Leyenda ¿Por qué los perros se huelen la cola?

Leyenda Porque los perros se huelen la cola
Leyenda Porque los perros se huelen la cola

Esta es una leyenda mexicana para niños que, a través de una historia, nos explica la razón por la cuál los perros se huelen la cola; siendo esta una forma que tienen estos animalitos de reconocerse entre sí.

Esta leyenda es hermosa ya que nos deja un lindo mensaje y a su vez, ayuda a explicar la razón por la que los perros hace esto. Así que cuando un niño te pregunte por qué los perros huelen su cola, ya sabes qué decirle.

👫 Personajes:

  • Dios Tiáloc
  • El perro más anciano
  • Perro negro y joven

Leyenda Por qué los perros se huelen la cola

Cuenta la historia que, desde hace muchísimos años atrás en un pueblo de México, los cachorros se encontraban muy tristes. Básicamente los perritos daban su mejor esfuerzo para agradar a los humanos, siempre los acompañaban, eran fieles a ellos, los ayudaban en sus tareas, todo ello sin pedir nada a cambio.

Sin embargo, a pesar de que había personas que no se quejaban por ello, existían quienes trataban con indiferencia a los perritos, no les daban cariño o los trataban mal. Esto sin duda hizo que los perros se sintieran muy tristes y creyeran que sus esfuerzos no valían nada.

A raíz de este problema, los perros decidieron reunirse en una asamblea para discutir y lograr conseguir una solución. Después de mucho conversar sobre el tema y plantear diversas salidas llegaron a una conclusión: necesitaban acudir al Dios Tiáloc.

Para poder explicarle al Dios el problema que tenían debían elaborar una carta. Esta fue realizada por el perro más anciano y firmada por todos. Sin embargo, ahora había un problema… ¿Quién le haría llegar la carta?

El Dios Tiáloc vivía muy lejos por lo que tendrían que escoger a un perro como encargado de llevar la carta. Después de mucho analizar y votar, llegaron a un consenso. Fue el perro más anciano quien dijo que necesitarían a un perro joven, habilidoso y, sobre todo, con un buen olfato para que pudiese llegar al Dios.

Ante esto, escogieron a un perro negro el cual era el más musculoso, joven y con buen olfato.

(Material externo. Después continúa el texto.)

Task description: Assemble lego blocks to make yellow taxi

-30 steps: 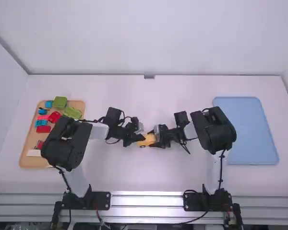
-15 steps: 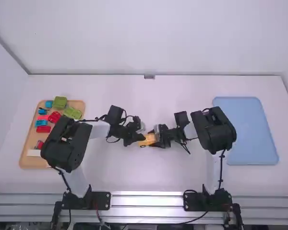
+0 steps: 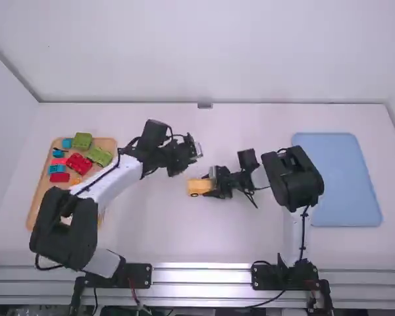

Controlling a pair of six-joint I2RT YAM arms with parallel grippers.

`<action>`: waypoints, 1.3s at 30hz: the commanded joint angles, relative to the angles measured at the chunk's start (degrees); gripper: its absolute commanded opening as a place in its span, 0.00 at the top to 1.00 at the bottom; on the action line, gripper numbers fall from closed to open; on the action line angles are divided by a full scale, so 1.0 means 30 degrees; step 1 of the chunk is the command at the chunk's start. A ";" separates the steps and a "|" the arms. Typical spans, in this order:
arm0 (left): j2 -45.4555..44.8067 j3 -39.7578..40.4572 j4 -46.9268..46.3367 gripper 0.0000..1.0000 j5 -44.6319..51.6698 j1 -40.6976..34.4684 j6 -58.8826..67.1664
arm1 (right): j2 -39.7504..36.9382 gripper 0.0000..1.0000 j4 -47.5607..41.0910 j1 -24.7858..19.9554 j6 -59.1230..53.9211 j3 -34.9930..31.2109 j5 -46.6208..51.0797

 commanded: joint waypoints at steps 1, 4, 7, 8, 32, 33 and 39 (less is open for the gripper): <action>-0.0670 -0.0015 -0.0306 0.95 -0.1705 0.0415 -0.0801 | 0.0248 0.42 -0.0291 0.0109 0.0328 0.0073 0.2521; -0.0903 -0.0015 -0.0342 0.98 -0.2047 0.0794 -0.2645 | 0.0248 0.42 -0.0299 0.0109 0.0474 0.0211 0.3366; -0.0903 -0.0197 -0.0328 0.98 -0.2098 0.1078 -0.3963 | 0.0248 0.42 -0.0350 0.0109 0.0452 0.0313 0.3483; -0.0903 -0.0255 -0.0277 0.98 -0.2091 0.1137 -0.4022 | 0.0248 0.42 -0.0364 0.0109 0.0459 0.0335 0.3490; -0.0911 -0.0976 0.1392 0.01 -0.3191 0.2055 -0.5960 | -0.8000 0.02 -0.9741 -0.1617 -0.0255 0.0342 0.6135; -0.0911 -0.0976 0.1304 0.01 -0.3599 0.2106 -0.6550 | -0.9049 0.02 -1.0615 -0.1668 -0.0255 0.0342 0.6980; -0.0911 -0.0976 0.0576 0.01 -0.4466 0.1974 -0.6994 | -1.1336 0.02 -1.1533 -0.1603 -0.0262 0.0342 0.9158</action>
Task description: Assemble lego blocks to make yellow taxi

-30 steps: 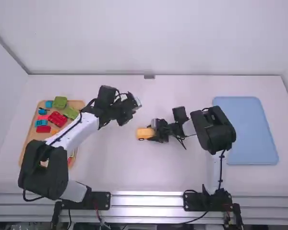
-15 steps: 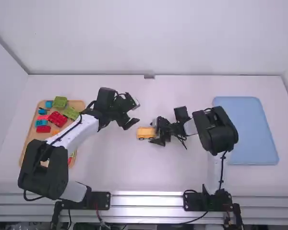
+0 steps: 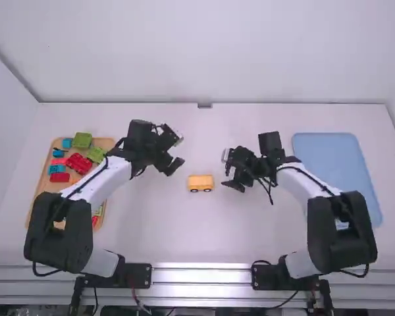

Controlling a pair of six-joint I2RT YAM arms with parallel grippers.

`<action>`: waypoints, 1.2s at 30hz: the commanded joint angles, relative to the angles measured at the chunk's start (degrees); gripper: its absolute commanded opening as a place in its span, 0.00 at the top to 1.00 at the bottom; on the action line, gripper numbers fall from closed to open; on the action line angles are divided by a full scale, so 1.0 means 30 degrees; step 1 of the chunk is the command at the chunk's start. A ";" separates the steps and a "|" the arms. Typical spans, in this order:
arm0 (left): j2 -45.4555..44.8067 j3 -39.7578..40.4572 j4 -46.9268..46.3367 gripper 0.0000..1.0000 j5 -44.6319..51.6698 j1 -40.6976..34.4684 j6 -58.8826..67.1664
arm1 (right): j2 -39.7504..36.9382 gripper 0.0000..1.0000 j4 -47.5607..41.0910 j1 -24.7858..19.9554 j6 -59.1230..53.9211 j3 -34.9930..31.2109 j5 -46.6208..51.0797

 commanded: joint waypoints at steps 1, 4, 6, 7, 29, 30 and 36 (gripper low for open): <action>-0.0335 -0.0087 -0.0124 0.01 -0.1661 0.0000 -0.0525 | -0.0605 0.02 0.0109 0.0080 -0.0029 -0.0007 0.1989; -0.0335 -0.0087 -0.0146 0.01 -0.3308 0.0073 -0.0882 | -0.0787 0.02 0.0255 0.0051 -0.0036 -0.0007 0.2361; -0.0401 -0.0087 0.0087 0.01 -0.5304 -0.0036 -0.3169 | -0.0787 0.02 0.0823 0.0051 -0.0029 0.0000 0.2339; -0.0430 -0.0087 0.0189 0.01 -0.6054 -0.0051 -0.4029 | -0.0787 0.02 0.0976 0.0051 -0.0015 0.0000 0.2273; -0.4772 0.0182 -0.5916 0.01 -2.2578 0.1362 -1.3610 | -0.1647 0.02 0.8306 0.0255 0.6477 -0.0007 0.5646; -0.4765 0.0488 -0.5931 0.01 -2.1209 0.2565 -1.3019 | -0.1647 0.02 0.8444 0.0364 0.6404 -0.0007 0.5778; -0.4524 0.2157 -0.7293 0.01 -1.0418 0.9581 -0.9369 | -0.1647 0.02 0.8626 0.0787 0.6091 -0.0007 0.6426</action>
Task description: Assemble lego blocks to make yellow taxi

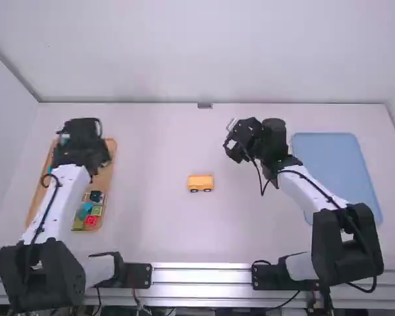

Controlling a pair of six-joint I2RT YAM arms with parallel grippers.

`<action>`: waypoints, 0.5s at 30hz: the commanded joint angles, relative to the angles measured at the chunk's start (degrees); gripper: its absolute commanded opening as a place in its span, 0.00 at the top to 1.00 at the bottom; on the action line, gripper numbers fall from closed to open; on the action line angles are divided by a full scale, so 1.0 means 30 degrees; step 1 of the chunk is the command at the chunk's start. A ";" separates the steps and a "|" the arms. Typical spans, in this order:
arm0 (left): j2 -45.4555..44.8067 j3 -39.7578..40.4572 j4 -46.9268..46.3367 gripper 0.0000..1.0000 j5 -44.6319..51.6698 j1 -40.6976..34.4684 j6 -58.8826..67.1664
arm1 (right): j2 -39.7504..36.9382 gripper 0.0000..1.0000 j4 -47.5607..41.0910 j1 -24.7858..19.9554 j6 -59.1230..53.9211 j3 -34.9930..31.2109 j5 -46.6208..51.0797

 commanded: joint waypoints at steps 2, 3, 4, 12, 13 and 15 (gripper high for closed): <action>0.0109 0.1129 -0.0954 0.01 0.7992 0.3745 0.2637 | -0.0233 0.02 0.0029 0.0350 -0.0328 0.0036 0.0321; 0.0109 0.1166 -0.1042 0.01 0.8852 0.4277 0.2871 | -0.0233 0.02 0.0029 0.0415 -0.0408 0.0036 0.0328; 0.0109 0.1158 -0.1013 0.01 1.0375 0.5311 0.3235 | -0.0233 0.02 0.0029 0.0517 -0.0758 0.0036 0.0321; 0.0102 0.1151 -0.1341 0.01 1.0360 0.7016 0.3206 | -0.0233 0.02 0.0022 0.1071 -0.2339 0.0036 0.0321; 0.0102 0.1158 -0.1406 0.01 0.9566 0.6980 0.3198 | -0.0233 0.02 0.0015 0.1137 -0.2616 0.0036 0.0328; 0.0102 0.1151 -0.1668 0.01 0.8400 0.6900 0.2732 | -0.0233 0.02 0.0029 0.1268 -0.2783 0.0036 0.0335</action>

Su misión sería recorrer cientos y cientos de kilómetros para llevarle la carta al Dios Tiáloc, pero había otro problema… ¿Dónde llevaría la carta?

La carta debía llegar sana y salva, así que no podría llevarla en sus patas ya que se destruiría al recorrer el camino, en su hocico tampoco ya que llegaría mojada. Ante esto, se llegó a la conclusión que la carta debería ser resguardada bajo la cola del perro. Sin más, el gran valiente partió a llevar a cabo su misión.

Sin embargo, los años pasaron desde ese día y aún no se sabe nada de aquél valiente perro. Al haber pasado tanto tiempo, no recuerdan con exactitud cómo era el rostro del perro viajero.

Es por ello que los perros se huelen las colas para determinar si llevan la carta allí. Esto los ayudará a saber si se trata de aquel joven perro que fue en busca del Dios Tiáloc, del cual no se sabe nada, probablemente aún se encuentre caminando para llegar a su destino.